Case Study 2: Analyzing Team Chance Creation Patterns
Overview
This case study examines how different teams create chances using Expected Assists and Shot-Creating Actions. By comparing the chance creation methods of World Cup 2018 participants, we identify tactical patterns and understand what makes teams effective at generating scoring opportunities.

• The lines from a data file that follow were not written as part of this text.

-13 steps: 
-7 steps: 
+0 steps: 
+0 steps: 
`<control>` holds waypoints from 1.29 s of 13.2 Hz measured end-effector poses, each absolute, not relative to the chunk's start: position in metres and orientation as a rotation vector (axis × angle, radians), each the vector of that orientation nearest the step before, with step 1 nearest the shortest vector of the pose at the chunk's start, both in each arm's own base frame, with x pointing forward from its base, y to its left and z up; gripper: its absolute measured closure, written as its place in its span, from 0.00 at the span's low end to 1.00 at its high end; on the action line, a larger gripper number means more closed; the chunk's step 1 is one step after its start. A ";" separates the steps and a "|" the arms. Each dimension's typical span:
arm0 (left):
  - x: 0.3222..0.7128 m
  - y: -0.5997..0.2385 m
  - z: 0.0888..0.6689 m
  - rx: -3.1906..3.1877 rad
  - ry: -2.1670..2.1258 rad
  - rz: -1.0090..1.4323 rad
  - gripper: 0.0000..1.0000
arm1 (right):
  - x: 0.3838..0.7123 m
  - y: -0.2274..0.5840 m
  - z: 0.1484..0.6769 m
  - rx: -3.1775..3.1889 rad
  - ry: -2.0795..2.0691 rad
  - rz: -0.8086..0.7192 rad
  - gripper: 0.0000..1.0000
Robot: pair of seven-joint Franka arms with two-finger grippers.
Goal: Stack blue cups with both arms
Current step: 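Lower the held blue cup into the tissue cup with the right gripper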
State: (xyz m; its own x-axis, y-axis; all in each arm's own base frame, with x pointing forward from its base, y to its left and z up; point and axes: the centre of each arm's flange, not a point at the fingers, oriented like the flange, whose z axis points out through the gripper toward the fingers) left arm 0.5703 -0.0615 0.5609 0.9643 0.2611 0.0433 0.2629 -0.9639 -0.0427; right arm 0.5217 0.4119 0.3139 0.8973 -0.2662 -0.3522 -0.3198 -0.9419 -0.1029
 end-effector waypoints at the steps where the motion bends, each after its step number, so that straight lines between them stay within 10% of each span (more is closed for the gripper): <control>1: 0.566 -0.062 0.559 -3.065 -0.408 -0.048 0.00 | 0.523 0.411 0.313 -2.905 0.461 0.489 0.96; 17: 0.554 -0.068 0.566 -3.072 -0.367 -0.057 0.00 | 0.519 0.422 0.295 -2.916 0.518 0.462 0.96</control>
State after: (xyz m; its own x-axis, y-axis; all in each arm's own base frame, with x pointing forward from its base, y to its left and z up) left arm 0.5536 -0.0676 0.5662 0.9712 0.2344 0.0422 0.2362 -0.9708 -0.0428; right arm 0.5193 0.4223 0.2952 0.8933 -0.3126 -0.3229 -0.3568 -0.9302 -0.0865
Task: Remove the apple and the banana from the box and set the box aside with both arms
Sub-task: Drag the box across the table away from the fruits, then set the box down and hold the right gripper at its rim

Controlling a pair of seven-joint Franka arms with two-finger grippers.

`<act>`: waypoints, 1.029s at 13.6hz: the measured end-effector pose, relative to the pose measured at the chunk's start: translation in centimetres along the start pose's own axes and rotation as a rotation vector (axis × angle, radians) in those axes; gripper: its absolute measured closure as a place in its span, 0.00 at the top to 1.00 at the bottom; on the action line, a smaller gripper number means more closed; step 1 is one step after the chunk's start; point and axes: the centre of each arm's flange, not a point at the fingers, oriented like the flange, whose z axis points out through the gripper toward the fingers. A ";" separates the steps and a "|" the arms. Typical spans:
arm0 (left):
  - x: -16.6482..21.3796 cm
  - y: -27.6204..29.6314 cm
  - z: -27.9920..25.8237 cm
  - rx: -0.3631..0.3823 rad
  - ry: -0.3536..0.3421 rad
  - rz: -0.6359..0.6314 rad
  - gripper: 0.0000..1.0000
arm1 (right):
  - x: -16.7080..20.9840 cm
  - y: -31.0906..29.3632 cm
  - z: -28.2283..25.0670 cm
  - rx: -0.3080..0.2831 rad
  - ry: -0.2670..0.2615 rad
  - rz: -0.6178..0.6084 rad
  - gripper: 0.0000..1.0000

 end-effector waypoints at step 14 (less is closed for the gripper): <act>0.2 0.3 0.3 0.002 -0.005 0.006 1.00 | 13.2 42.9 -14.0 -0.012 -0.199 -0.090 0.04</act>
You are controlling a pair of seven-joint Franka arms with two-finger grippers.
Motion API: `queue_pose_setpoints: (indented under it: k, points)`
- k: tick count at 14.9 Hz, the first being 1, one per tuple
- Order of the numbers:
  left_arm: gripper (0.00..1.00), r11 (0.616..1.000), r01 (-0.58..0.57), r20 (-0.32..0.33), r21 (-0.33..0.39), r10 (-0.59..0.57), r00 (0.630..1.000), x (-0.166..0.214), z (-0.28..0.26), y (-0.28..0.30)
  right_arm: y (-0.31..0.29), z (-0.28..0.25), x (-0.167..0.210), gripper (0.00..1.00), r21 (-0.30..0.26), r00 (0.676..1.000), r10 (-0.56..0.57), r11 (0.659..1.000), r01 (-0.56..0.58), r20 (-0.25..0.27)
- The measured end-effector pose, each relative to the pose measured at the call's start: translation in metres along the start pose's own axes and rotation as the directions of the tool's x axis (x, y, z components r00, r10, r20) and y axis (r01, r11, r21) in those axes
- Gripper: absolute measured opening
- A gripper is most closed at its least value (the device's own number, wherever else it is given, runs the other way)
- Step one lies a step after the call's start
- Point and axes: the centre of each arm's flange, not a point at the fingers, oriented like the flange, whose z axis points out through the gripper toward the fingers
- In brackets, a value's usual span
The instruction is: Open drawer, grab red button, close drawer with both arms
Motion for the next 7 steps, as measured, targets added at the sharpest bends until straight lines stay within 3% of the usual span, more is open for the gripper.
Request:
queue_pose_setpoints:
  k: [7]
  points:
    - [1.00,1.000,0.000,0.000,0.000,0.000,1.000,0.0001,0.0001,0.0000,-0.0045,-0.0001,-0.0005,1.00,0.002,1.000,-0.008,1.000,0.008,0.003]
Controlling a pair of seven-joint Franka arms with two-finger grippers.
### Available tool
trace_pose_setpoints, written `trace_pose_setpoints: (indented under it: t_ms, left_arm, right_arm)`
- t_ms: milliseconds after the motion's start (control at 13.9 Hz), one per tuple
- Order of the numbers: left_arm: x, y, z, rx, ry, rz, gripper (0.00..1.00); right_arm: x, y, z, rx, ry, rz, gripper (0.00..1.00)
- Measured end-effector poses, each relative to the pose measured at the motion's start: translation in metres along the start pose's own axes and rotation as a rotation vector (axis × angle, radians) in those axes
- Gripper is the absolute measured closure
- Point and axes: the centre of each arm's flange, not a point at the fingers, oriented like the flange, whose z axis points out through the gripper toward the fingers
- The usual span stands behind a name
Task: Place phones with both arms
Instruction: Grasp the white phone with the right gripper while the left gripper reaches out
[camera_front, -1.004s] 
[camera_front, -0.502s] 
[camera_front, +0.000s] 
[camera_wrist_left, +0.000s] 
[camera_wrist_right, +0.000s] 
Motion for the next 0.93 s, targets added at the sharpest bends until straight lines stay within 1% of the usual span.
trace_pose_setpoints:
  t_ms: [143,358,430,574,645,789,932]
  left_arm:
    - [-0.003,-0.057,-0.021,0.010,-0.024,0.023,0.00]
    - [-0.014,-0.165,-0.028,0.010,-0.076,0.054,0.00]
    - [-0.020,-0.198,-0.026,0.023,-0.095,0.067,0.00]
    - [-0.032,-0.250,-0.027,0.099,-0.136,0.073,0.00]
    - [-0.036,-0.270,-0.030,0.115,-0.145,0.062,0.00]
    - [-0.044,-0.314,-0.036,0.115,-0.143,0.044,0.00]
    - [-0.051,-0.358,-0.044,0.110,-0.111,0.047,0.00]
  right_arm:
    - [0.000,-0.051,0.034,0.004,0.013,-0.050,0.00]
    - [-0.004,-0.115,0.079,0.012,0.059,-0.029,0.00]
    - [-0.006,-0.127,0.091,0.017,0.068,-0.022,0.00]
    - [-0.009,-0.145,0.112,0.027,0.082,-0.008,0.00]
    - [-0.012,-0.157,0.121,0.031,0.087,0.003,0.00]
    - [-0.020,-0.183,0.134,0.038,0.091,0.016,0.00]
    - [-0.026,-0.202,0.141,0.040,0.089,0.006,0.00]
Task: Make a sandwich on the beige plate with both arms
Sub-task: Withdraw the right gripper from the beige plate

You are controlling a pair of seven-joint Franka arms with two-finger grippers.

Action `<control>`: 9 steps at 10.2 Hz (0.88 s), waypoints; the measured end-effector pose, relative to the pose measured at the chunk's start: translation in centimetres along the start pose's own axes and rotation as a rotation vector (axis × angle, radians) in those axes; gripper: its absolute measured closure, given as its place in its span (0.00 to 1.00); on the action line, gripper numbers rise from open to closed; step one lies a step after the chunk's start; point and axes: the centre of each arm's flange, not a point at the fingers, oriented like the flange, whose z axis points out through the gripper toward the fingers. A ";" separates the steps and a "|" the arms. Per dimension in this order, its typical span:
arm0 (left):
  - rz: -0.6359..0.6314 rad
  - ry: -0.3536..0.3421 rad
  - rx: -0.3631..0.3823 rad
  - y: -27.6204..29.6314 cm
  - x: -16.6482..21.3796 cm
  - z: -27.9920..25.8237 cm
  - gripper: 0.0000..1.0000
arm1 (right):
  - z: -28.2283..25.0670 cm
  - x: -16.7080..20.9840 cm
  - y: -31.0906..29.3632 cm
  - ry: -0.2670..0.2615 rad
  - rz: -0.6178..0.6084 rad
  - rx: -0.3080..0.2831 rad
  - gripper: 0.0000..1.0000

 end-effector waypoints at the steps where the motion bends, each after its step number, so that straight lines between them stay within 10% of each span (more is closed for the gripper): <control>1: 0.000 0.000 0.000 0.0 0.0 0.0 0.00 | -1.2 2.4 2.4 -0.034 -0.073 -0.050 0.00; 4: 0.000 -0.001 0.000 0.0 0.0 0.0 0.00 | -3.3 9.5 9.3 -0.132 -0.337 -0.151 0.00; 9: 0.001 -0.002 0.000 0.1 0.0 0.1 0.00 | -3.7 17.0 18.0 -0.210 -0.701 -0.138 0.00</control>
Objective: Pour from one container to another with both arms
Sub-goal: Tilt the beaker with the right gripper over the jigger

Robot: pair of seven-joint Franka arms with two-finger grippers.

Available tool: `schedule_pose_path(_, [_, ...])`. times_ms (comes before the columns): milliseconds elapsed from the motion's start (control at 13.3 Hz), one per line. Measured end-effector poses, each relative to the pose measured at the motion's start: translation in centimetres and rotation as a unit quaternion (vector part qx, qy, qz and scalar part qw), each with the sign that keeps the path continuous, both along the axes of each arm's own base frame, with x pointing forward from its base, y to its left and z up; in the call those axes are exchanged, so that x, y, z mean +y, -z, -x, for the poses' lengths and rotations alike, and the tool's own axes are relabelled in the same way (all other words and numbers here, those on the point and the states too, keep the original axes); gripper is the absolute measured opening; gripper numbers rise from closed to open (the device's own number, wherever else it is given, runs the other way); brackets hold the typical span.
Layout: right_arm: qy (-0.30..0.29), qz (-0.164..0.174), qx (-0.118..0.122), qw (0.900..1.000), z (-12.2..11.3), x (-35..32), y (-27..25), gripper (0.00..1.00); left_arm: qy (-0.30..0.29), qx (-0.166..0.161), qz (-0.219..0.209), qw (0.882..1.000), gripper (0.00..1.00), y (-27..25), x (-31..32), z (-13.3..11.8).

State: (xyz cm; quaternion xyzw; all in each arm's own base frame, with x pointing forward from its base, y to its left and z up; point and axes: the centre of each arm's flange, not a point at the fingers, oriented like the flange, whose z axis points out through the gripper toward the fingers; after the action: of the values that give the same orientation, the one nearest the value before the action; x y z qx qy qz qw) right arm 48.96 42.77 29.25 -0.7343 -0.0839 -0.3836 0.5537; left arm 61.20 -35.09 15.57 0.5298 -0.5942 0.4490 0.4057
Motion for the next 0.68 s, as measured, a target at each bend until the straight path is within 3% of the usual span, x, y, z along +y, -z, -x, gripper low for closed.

Learning Objectives: - Compare chance creation patterns across different teams - Identify tactical signatures in how teams create chances - Analyze the relationship between creation method and effectiveness - Understand set piece vs. open play contributions
The Question
The sporting director of your club wants to understand:
- How do the most successful World Cup teams create their chances?
- What's the balance between different creation methods (crosses, through balls, set pieces)?
- Which creation methods are most efficient at generating high-quality chances?
- What can we learn about tactical approaches from chance creation data?
Part 1: Team-Level xA Analysis
1.1 Calculating Team Chance Creation
import pandas as pd
import numpy as np
from statsbombpy import sb
import matplotlib.pyplot as plt
from collections import defaultdict
def load_team_chance_creation():
"""
Load and calculate team-level chance creation metrics.
"""
matches = sb.matches(competition_id=43, season_id=3)
team_data = defaultdict(lambda: {
'matches': 0,
'total_xa': 0,
'key_passes': 0,
'crosses': 0,
'through_balls': 0,
'cutbacks': 0,
'set_pieces': 0,
'open_play': 0,
'goals': 0,
'shots': 0
})
all_xa_records = []
for _, match_row in matches.iterrows():
match_id = match_row['match_id']
events = sb.events(match_id=match_id)
shots = events[events['type'] == 'Shot']
passes = events[events['type'] == 'Pass']
# Process each team in the match
for team in [match_row['home_team'], match_row['away_team']]:
team_data[team]['matches'] += 1
# Get team shots
team_shots = shots[shots['team'] == team]
team_data[team]['shots'] += len(team_shots)
team_data[team]['goals'] += (team_shots['shot_outcome'] == 'Goal').sum()
# Analyze key passes
for _, shot in team_shots.iterrows():
kp_id = shot.get('shot_key_pass_id')
shot_type = shot.get('shot_type', 'Open Play')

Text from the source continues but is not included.